__Work required__.
Transcribe this listing exactly; omit the pictures.

/---

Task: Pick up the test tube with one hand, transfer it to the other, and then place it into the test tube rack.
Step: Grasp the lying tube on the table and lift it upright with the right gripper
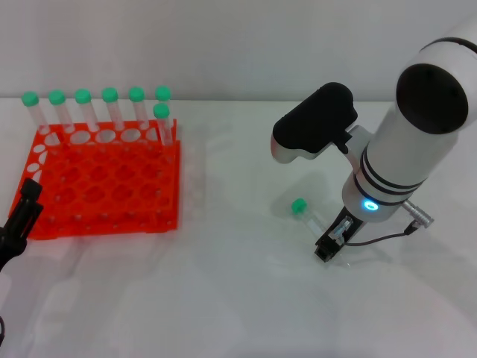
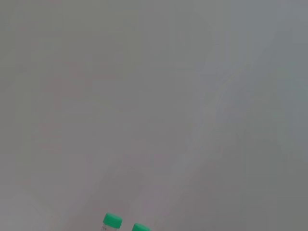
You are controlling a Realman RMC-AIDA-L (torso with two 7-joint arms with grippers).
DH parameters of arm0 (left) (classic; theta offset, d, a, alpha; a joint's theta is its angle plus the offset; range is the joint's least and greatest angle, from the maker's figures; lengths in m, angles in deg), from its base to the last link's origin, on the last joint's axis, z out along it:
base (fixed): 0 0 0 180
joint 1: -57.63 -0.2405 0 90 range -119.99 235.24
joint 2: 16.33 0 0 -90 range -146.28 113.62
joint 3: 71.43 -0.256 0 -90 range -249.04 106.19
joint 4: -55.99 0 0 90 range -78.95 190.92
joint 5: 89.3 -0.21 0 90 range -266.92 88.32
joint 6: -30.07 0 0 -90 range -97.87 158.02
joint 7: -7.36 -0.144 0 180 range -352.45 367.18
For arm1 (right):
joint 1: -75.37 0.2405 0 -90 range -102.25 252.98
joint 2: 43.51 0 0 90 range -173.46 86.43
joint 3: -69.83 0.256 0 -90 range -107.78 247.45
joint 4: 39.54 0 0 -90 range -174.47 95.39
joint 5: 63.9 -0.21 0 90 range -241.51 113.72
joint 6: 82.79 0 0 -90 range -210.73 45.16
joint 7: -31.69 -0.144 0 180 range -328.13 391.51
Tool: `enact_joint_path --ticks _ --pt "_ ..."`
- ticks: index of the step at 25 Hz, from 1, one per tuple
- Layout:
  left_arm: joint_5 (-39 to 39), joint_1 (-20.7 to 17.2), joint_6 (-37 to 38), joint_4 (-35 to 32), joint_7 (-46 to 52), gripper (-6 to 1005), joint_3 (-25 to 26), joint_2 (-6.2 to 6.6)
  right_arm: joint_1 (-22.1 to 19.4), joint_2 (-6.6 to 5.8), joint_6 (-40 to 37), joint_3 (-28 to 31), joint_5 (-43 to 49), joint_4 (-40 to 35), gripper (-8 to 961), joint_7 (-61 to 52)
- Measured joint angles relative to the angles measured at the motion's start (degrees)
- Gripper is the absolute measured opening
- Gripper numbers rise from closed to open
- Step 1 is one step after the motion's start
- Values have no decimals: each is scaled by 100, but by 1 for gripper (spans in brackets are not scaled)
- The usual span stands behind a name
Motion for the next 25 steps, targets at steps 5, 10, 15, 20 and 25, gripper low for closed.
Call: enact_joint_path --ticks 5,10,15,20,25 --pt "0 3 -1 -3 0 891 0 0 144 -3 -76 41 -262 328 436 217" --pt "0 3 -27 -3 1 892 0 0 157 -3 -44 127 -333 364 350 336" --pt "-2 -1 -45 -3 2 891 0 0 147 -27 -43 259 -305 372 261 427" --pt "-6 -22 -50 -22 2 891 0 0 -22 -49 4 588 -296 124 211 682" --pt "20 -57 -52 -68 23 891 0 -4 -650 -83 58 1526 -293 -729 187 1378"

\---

__Task response__.
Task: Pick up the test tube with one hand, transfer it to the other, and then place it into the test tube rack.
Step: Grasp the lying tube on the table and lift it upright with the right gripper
You are controlling a Realman RMC-AIDA-L (torso with two 7-joint arms with grippers).
DH parameters of arm0 (left) (classic; theta offset, d, a, alpha; a joint's theta is its angle plus the offset; range is the joint's least and greatest angle, from the maker's figures; lengths in m, angles in deg), from its base to the last link's origin, on the last joint's axis, z out along it:
base (fixed): 0 0 0 180
joint 1: -57.63 -0.2405 0 90 range -119.99 235.24
joint 2: 16.33 0 0 -90 range -146.28 113.62
joint 3: 71.43 -0.256 0 -90 range -249.04 106.19
joint 4: -55.99 0 0 90 range -78.95 190.92
joint 5: 89.3 -0.21 0 90 range -266.92 88.32
joint 6: -30.07 0 0 -90 range -97.87 158.02
joint 7: -7.36 -0.144 0 180 range -352.45 367.18
For arm1 (right):
joint 1: -75.37 0.2405 0 -90 range -102.25 252.98
joint 2: 43.51 0 0 90 range -173.46 86.43
joint 3: -69.83 0.256 0 -90 range -107.78 247.45
joint 4: 39.54 0 0 -90 range -174.47 95.39
joint 5: 63.9 -0.21 0 90 range -241.51 113.72
joint 6: 82.79 0 0 -90 range -210.73 45.16
joint 7: -31.69 -0.144 0 180 range -328.13 391.51
Tool: `enact_joint_path --ticks _ --pt "_ ..."`
- ticks: index of the step at 25 Hz, from 1, one per tuple
- Layout:
  left_arm: joint_5 (-39 to 39), joint_1 (-20.7 to 17.2), joint_6 (-37 to 38), joint_4 (-35 to 32), joint_7 (-46 to 52), gripper (-6 to 1005), joint_3 (-25 to 26), joint_2 (-6.2 to 6.6)
  right_arm: joint_1 (-22.1 to 19.4), joint_2 (-6.6 to 5.8), joint_6 (-40 to 37), joint_3 (-28 to 31), joint_5 (-43 to 49), joint_4 (-40 to 35), gripper (-8 to 961), joint_7 (-61 to 52)
- Measured joint angles relative to the angles measured at the motion's start (degrees)
- Gripper is the absolute measured opening
- Gripper numbers rise from closed to open
- Step 1 is one step after the motion's start
- Values have no decimals: each is scaled by 100, but by 1 for gripper (spans in brackets are not scaled)
- The usual span stands behind a name
Motion for the next 25 steps, targets at steps 5, 10, 15, 20 and 25, gripper low for closed.
Call: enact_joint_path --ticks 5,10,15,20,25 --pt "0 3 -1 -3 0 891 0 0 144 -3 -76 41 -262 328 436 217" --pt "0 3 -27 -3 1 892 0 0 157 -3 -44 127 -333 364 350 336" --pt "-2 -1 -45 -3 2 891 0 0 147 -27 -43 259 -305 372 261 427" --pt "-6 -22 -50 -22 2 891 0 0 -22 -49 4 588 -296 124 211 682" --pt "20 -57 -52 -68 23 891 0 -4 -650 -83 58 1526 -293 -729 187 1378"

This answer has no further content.